Welcome to Part 2 of this series of articles about learning Python and Data Science on-the-job, or without formal education. Part 1 talked about some of my experience over the past 10 years of learning both on-the-job and in formal education settings. If you’re interested in philosophy of learning and some ideas for how to motivate yourself to get started, feel free to check it out. Or if you’re like me and learn best by doing concrete examples hands-on, read on!
Problem Formulation
The files for this can all be found on my Github. However, I’d encourage you to do this completely from scratch by following along with the code blocks and screenshots provided here.
For this case study, we’ll perform a simple linear regression. We have two categories of input data, and based on the inputs, we want to train a linear model to predict an output, based on actual observed data. In the data.csv
file, these inputs are called x1
and x2
, and the observed data are called y
. The model will be in the form of Ax1 + Bx2 + C = y. You may notice that x2 = x1². This is intentional, and as you progress in data science, you may want to keep this little trick handy: you can create additional inputs into models by simply squaring or taking the log of already existing inputs (inputs are more commonly referred to as features in data science).
Setup
To start, open both an Excel spreadsheet and a Jupyter notebook. Normally, you might start by copying and pasting the raw data immediately to the Excel file, but for this particular problem, we’re going to do something first that mirrors what you’ll commonly do in Python. You will need the solver add-in to solve this problem. If you’ve never used the solver add-in, follow the instructions here. Enabling the add-in gives you additional functionality within Excel that doesn’t come standard.
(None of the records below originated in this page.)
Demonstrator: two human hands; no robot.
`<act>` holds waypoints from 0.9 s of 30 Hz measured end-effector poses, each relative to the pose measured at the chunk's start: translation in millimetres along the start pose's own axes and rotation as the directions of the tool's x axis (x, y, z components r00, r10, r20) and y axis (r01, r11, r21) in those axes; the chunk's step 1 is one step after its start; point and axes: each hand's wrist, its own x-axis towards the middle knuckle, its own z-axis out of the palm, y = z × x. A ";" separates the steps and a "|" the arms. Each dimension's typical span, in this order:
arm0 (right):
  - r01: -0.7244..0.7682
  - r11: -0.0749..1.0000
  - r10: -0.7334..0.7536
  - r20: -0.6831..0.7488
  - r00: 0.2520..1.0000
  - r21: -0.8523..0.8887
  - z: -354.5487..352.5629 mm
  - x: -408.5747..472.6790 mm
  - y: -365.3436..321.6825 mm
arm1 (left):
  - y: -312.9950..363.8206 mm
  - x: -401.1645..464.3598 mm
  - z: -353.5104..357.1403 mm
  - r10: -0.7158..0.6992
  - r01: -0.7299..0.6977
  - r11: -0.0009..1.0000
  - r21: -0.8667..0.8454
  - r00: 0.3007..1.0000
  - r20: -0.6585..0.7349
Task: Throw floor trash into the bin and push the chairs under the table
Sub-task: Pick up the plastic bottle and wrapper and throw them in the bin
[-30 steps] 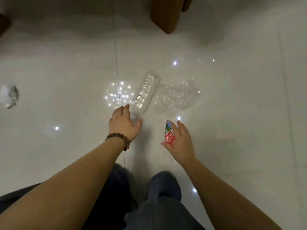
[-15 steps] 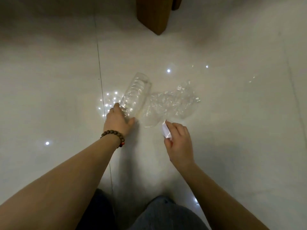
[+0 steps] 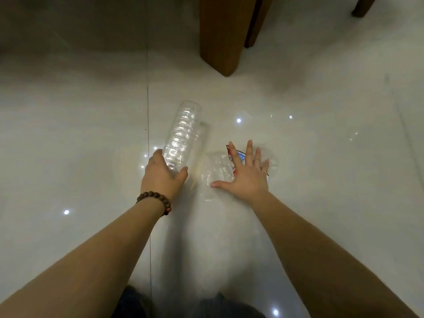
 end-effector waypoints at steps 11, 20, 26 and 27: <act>-0.002 0.997 0.018 -0.197 0.980 0.080 -6.0 -9.1 -17.7 | 7.5 -4.6 -14.2 -0.017 0.017 1.000 -0.009 1.000 0.004; 0.110 0.953 -0.015 -0.318 0.948 0.282 -182.2 -123.9 -100.6 | 85.0 -87.4 -169.6 -0.043 0.039 0.997 -0.061 0.998 -0.054; 0.182 0.944 -0.088 -0.324 0.942 0.274 -339.9 -226.4 -178.2 | 147.7 -176.4 -332.1 -0.086 0.071 0.992 -0.102 0.986 -0.145; 0.204 0.943 -0.113 -0.323 0.940 0.263 -365.5 -244.1 -190.7 | 157.3 -193.0 -358.3 -0.094 0.077 0.991 -0.108 0.982 -0.165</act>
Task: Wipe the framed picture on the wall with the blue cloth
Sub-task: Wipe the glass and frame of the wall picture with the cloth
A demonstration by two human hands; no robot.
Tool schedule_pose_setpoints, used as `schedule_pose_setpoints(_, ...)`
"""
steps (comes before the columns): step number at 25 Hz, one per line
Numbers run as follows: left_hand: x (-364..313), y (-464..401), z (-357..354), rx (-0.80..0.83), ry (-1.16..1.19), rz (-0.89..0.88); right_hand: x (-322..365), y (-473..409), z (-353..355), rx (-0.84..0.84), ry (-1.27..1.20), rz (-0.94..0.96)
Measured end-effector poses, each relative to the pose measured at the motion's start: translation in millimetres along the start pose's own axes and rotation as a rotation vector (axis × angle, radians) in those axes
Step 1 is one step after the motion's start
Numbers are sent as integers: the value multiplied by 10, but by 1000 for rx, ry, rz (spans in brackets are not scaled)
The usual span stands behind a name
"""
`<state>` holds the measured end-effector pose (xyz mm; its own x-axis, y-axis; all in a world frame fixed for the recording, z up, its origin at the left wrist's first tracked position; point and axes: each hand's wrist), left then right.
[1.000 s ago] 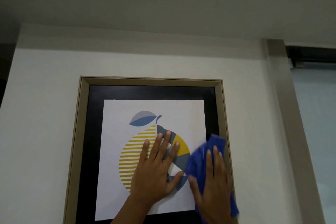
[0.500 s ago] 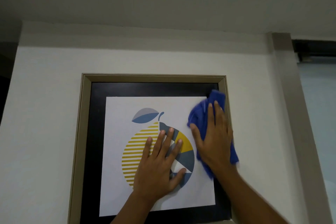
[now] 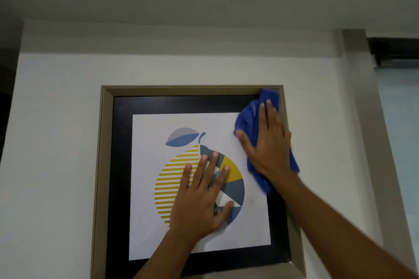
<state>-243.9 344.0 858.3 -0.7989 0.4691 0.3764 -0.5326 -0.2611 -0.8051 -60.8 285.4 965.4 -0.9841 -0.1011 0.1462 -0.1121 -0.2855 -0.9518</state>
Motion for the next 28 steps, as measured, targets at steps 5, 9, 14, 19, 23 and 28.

While you rarely do this in Excel, you will almost always do something similar in Python. Enabling additional functionality is done by importing libraries, or behind-the-scenes code that enable you to execute more powerful and efficient commands in Python. You do this by typing the line import [library_name].
This tells Python that you will be using the specified library. You can optionally give the library a shortened name. For example, you can say import pandas as pd
. Any time you use some functionality from the pandas
library, you can simply type pd
instead of pandas
. While you could name the library anything you want, you will quickly note that most packages have common abbreviations.
Many libraries come pre-installed when you download Python, just as Excel already has buttons that allow you to make plots or perform mathematical functions. You will likely have no problems importing pandas
(for data manipulation) and matplotlib
(for plotting). You may need to pip install the scikit-learn
(or sklearn
) library, though, just as you had to do some special work to get the Excel solver add-in (sklearn
is coincidentally going to be used in a similar capacity for this exercise as the Excel solver add-in). Your first block of code should look like this:
import pandas as pd
import matplotlib.pyplot as plt
from sklearn.linear_model import LinearRegression
The line from sklearn
looks a little different. That’s because sklearn
is a vast library (take a look around their website and documentation), and we will only use a small fraction of it. So what we’re telling Python in that line is to import only that special functionality from scikit-learn, not all of it. It may be a rabbit hole, but note that the following code blocks do the same thing:
import sklearn
lr = sklearn.linear_model.LinearRegression()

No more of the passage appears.